Since he was a pastor in California at this time, it actually is believable. But, true or not, it informed a lifelong dislike of Republicans and hatred of Richard Nixon in particular.

Text of page San Bernardino Sun, Volume 57, Number 260, 30 June 1951



(text of article)
Christian Church to Install New Minister of Education
  The Rev. Quintin R. DeYoung, newly-called minister of education at the First Christian church, will be formally installed at the 10:50 morning worship tomorrow, the Rev. James H. Parrott, pastor, announced. 
  John M. Asbill, chairman of the board 'of elders, and Vilas M. Spoor, chairman of the church board, will conduct the installation. At 4 p.m. Sunday the church will honor the Rev. Mr. DeYoung and his family with a reception in the church social hall. 
  A native of Grand Rapids, Mich., the new minister of education was educated in San Diego. After his marriage he was associated with Safeway Stores and became a manager in the San Francisco area, but resigned to enter Chapman college in Los Angeles. After receiving his degree in 1945 he became pastor in Artesia. He left this church to take a scholarship at Yale university for two years. 
  He was minister of Woodmount Union chapel in Connecticut in1916 and 1947. Because of the ill health of one of their children; the DeYoungs returned to California, where he became registrar and dean of students at Chapman college. He later taught religion there and for the past year he was assistant to president Dr. George N. Reeves. 
  The DeYoungs and their three children, Rickey, 13; Sharon, 10, and Timothy, 2, have made their home at 753 Arrowhead avenue.

--
I was still close with him when he was looking for a place to retire. We drove down to Carlsbad (about 30 miles north of San Diego) and looked at Condos. Ultimately he and Donna moved to a triple-wide unit (we were never to call it a trailer or a mobile home) at a beautiful park on the Ocean. There he lived until in retirement until 1998, when he died at age 82.

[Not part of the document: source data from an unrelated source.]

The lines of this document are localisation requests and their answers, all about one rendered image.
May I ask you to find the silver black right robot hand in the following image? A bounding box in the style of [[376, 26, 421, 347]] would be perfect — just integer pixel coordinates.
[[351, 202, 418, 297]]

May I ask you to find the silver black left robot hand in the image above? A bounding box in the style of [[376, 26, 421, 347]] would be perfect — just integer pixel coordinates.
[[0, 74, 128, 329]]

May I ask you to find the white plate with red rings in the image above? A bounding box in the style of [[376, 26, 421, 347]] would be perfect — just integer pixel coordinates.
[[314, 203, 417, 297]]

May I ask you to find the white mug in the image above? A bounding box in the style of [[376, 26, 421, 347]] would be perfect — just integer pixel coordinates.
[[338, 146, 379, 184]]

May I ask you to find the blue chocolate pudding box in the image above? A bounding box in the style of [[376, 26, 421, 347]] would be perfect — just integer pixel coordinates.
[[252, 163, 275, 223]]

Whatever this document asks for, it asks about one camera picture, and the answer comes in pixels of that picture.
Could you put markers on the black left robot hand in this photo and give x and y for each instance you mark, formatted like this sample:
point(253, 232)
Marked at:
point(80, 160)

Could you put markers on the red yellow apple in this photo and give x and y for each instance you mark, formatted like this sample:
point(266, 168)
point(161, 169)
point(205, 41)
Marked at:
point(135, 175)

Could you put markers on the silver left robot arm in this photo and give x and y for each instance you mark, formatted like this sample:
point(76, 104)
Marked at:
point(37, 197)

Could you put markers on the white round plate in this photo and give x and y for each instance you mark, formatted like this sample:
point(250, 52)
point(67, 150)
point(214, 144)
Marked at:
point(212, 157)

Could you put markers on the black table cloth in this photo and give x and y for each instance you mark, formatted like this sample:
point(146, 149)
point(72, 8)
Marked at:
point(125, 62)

As I said, every time I saw him, he was great to me. I think it was easier to dislike the idea I was gay, than to dislike me. Up  the end we still talked about zoos (he was a member of the San Diego Zoo and I was a member of the LA Zoo) and Republicans.

1 comment:

  1. Fascinating stuff. I wish I had more memories of my grandfather. The only things I remember about him is that he would pick me up and rub my face with his scruffy whiskers (in a fun way) and carry me on his shoulders through the apple orchard.